The population of Wallo and Lasta, according to another missionary Krapf, was likewise “considerably thinned.” In one fertile area, observed d’Abbadie, all cultivation was discontinued. The inhabitants abandoned the place, which consequently was almost entirely depopulated. The incidence of the disease, however, varied greatly from region to region. The epidemic was considerably greater towards the coast, and, though serious at Dabra Tabor where many soldiers and poor people were quartered, had, we are told, entered neither Gojjam nor the lands south of the Blue Nile.
Fully Aware of Contagion
Early nineteenth-century Ethiopian society, as d’Abbadie insisted, was fully aware of the contagious character of the disease. So was King Sahla Sellase of Shawa, who, according to Harris, “sought strict seclusion in the remote palace at Machel-wans, where he would see no person until the plague was stayed; and those of his terror-stricken subjects who survived fled for a season from a hill which was declared by the superstitious priesthood to have been blasted by a curse from heaven”. To placate supernatural forces, a black bull was reportedly led through the streets of Ankobar, and the populace carried stones upon their heads as a sign of repentance.
The Reign of Tewodros
Another major epidemic occurred in Ethiopia in the 1850s. It was particularly serious in the west of the country towards the Sudan frontier. In 1856 the missionary Flad recorded that on a two-and-a-half mile journey along the trade route from Matamma to Wahni he saw no less than one hundred skeletons. He adds that fifteen to twenty persons were dying daily at each of the villages he passed. People once again sought safety in flight: there was a great exodus from Matamma to the highlands, and at Wahni there were only five merchants, all the remainder having fled to the hills.

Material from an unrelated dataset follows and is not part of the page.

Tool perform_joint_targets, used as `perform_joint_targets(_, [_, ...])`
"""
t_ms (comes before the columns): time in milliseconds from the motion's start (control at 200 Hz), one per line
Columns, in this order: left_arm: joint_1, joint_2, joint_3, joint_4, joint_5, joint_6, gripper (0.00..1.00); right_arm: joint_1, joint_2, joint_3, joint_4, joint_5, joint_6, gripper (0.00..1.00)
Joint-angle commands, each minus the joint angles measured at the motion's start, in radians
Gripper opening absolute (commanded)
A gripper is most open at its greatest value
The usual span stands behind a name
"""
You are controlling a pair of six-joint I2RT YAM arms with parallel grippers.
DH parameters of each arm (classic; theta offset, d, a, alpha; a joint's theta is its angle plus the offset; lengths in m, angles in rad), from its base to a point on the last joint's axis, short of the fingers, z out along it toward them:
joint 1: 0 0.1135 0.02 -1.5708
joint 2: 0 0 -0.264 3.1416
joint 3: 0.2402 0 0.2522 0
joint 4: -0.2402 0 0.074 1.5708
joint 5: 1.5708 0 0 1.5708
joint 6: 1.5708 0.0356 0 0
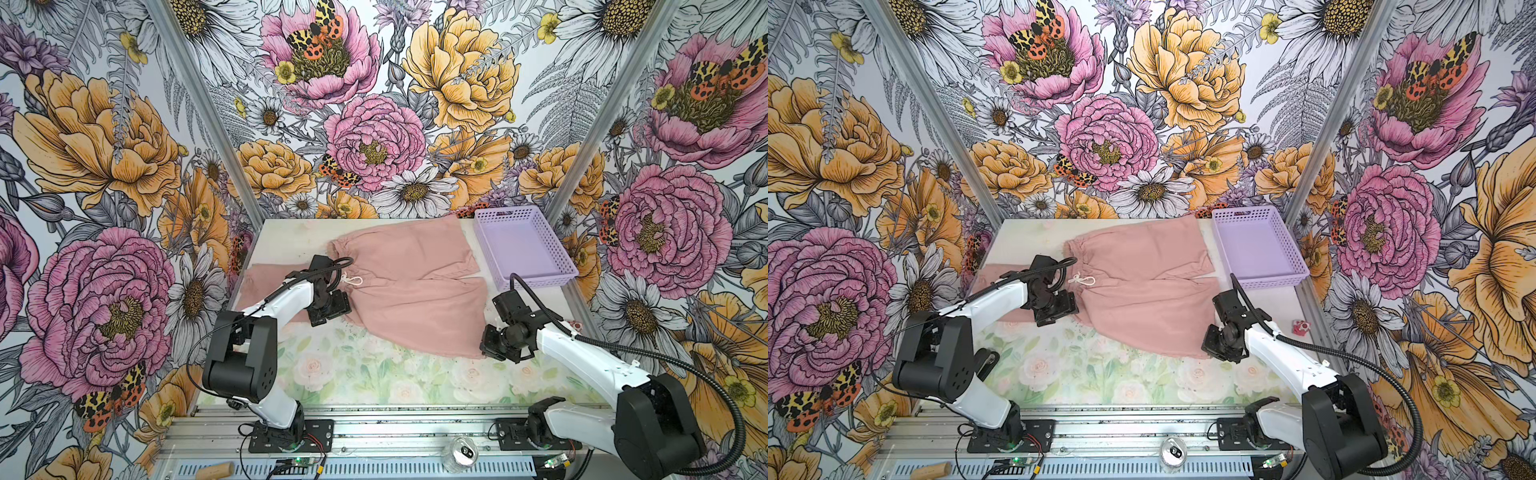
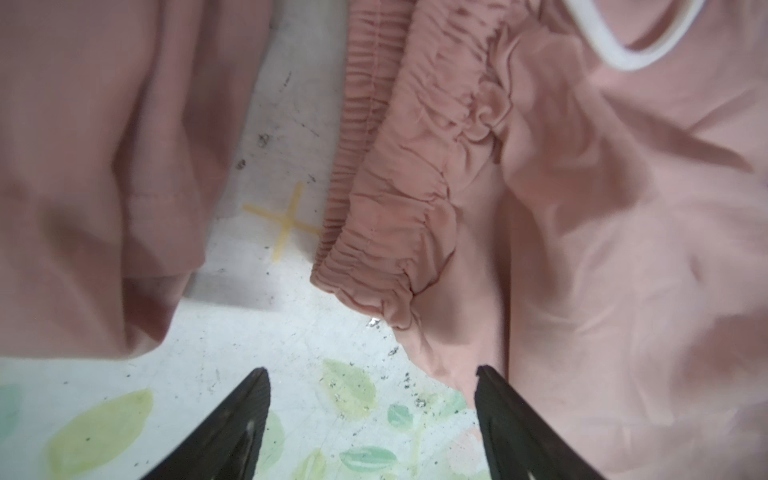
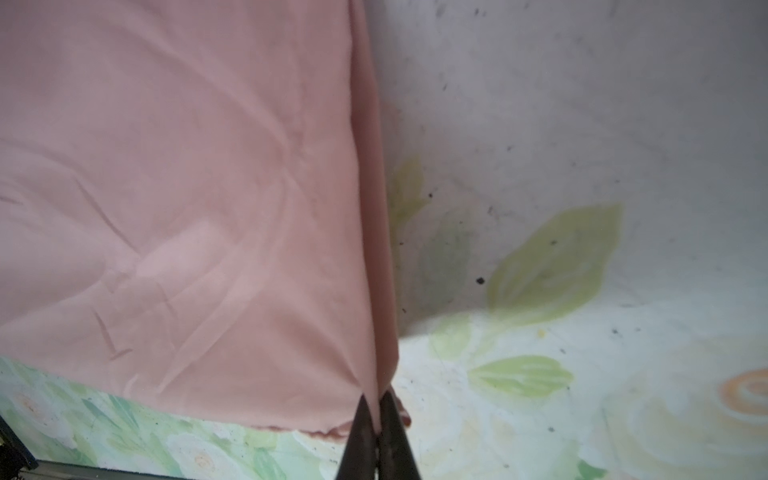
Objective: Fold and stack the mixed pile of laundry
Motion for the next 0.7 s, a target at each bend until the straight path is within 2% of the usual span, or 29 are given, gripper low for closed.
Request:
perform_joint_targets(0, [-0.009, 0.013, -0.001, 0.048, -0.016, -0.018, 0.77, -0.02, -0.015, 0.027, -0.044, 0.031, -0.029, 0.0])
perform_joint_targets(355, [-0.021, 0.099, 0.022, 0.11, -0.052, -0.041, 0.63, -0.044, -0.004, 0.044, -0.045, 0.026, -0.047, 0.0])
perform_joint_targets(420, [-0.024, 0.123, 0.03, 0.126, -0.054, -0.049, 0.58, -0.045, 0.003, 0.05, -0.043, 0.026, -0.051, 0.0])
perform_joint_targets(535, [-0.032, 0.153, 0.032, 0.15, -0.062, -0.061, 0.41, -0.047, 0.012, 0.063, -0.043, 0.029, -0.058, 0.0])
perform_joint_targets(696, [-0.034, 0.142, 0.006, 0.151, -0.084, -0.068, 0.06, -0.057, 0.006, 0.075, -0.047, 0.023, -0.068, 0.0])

An Ethiopian chronicler, Dabtara Zaneb, commented that God sent down a major epidemic and that innumerable people died all over the country. The disease, which took the form of diarrhoea and vomiting, killed people, he says, irrespective of whether they were standing, sitting, or sleeping. Death came so suddenly that the disease was called the naftagna fangel because it struck down its victims as swiftly as did a naftagna, or rifleman. In Shawa, however, the term agwert also continued to be used. Another chronicler, Alaqa Walda Maryam, however, also referred to the epidemic as naftagna, He declared that it broke out among Emperor Tewodros’s troops, many of whom succumbed to this “truly terrible” disease that killed large numbers of people between dawn and dusk on a single day.
Consul Plowden
The extent of the dislocation caused by this epidemic was underlined in a report by British Consul Plowden. He wrote on June 23, 1856, that Emperor Tewodros, then in Gojjam, had planned to march into Tegre to suppress a rebellion there, but the “fatal cholera” had “disorganized the army.” The epidemic, he added, “is ravaging the country, and scarce any who are attacked recover, it last appeared here twenty-two years since [i.e., in 1834], and the consternation it now causes is in proportion to the ignorance of the people, and the inefficiency of medical aid; all business, even markets, are suspended.” The Emperor, however, later struck camp, and sought higher ground. On the way many men fell off their horses and mules, but upon the army’s entering Bagemder the disease miraculously came to an end – in Walda Maryam’s pious words, “through the goodness of Christ.”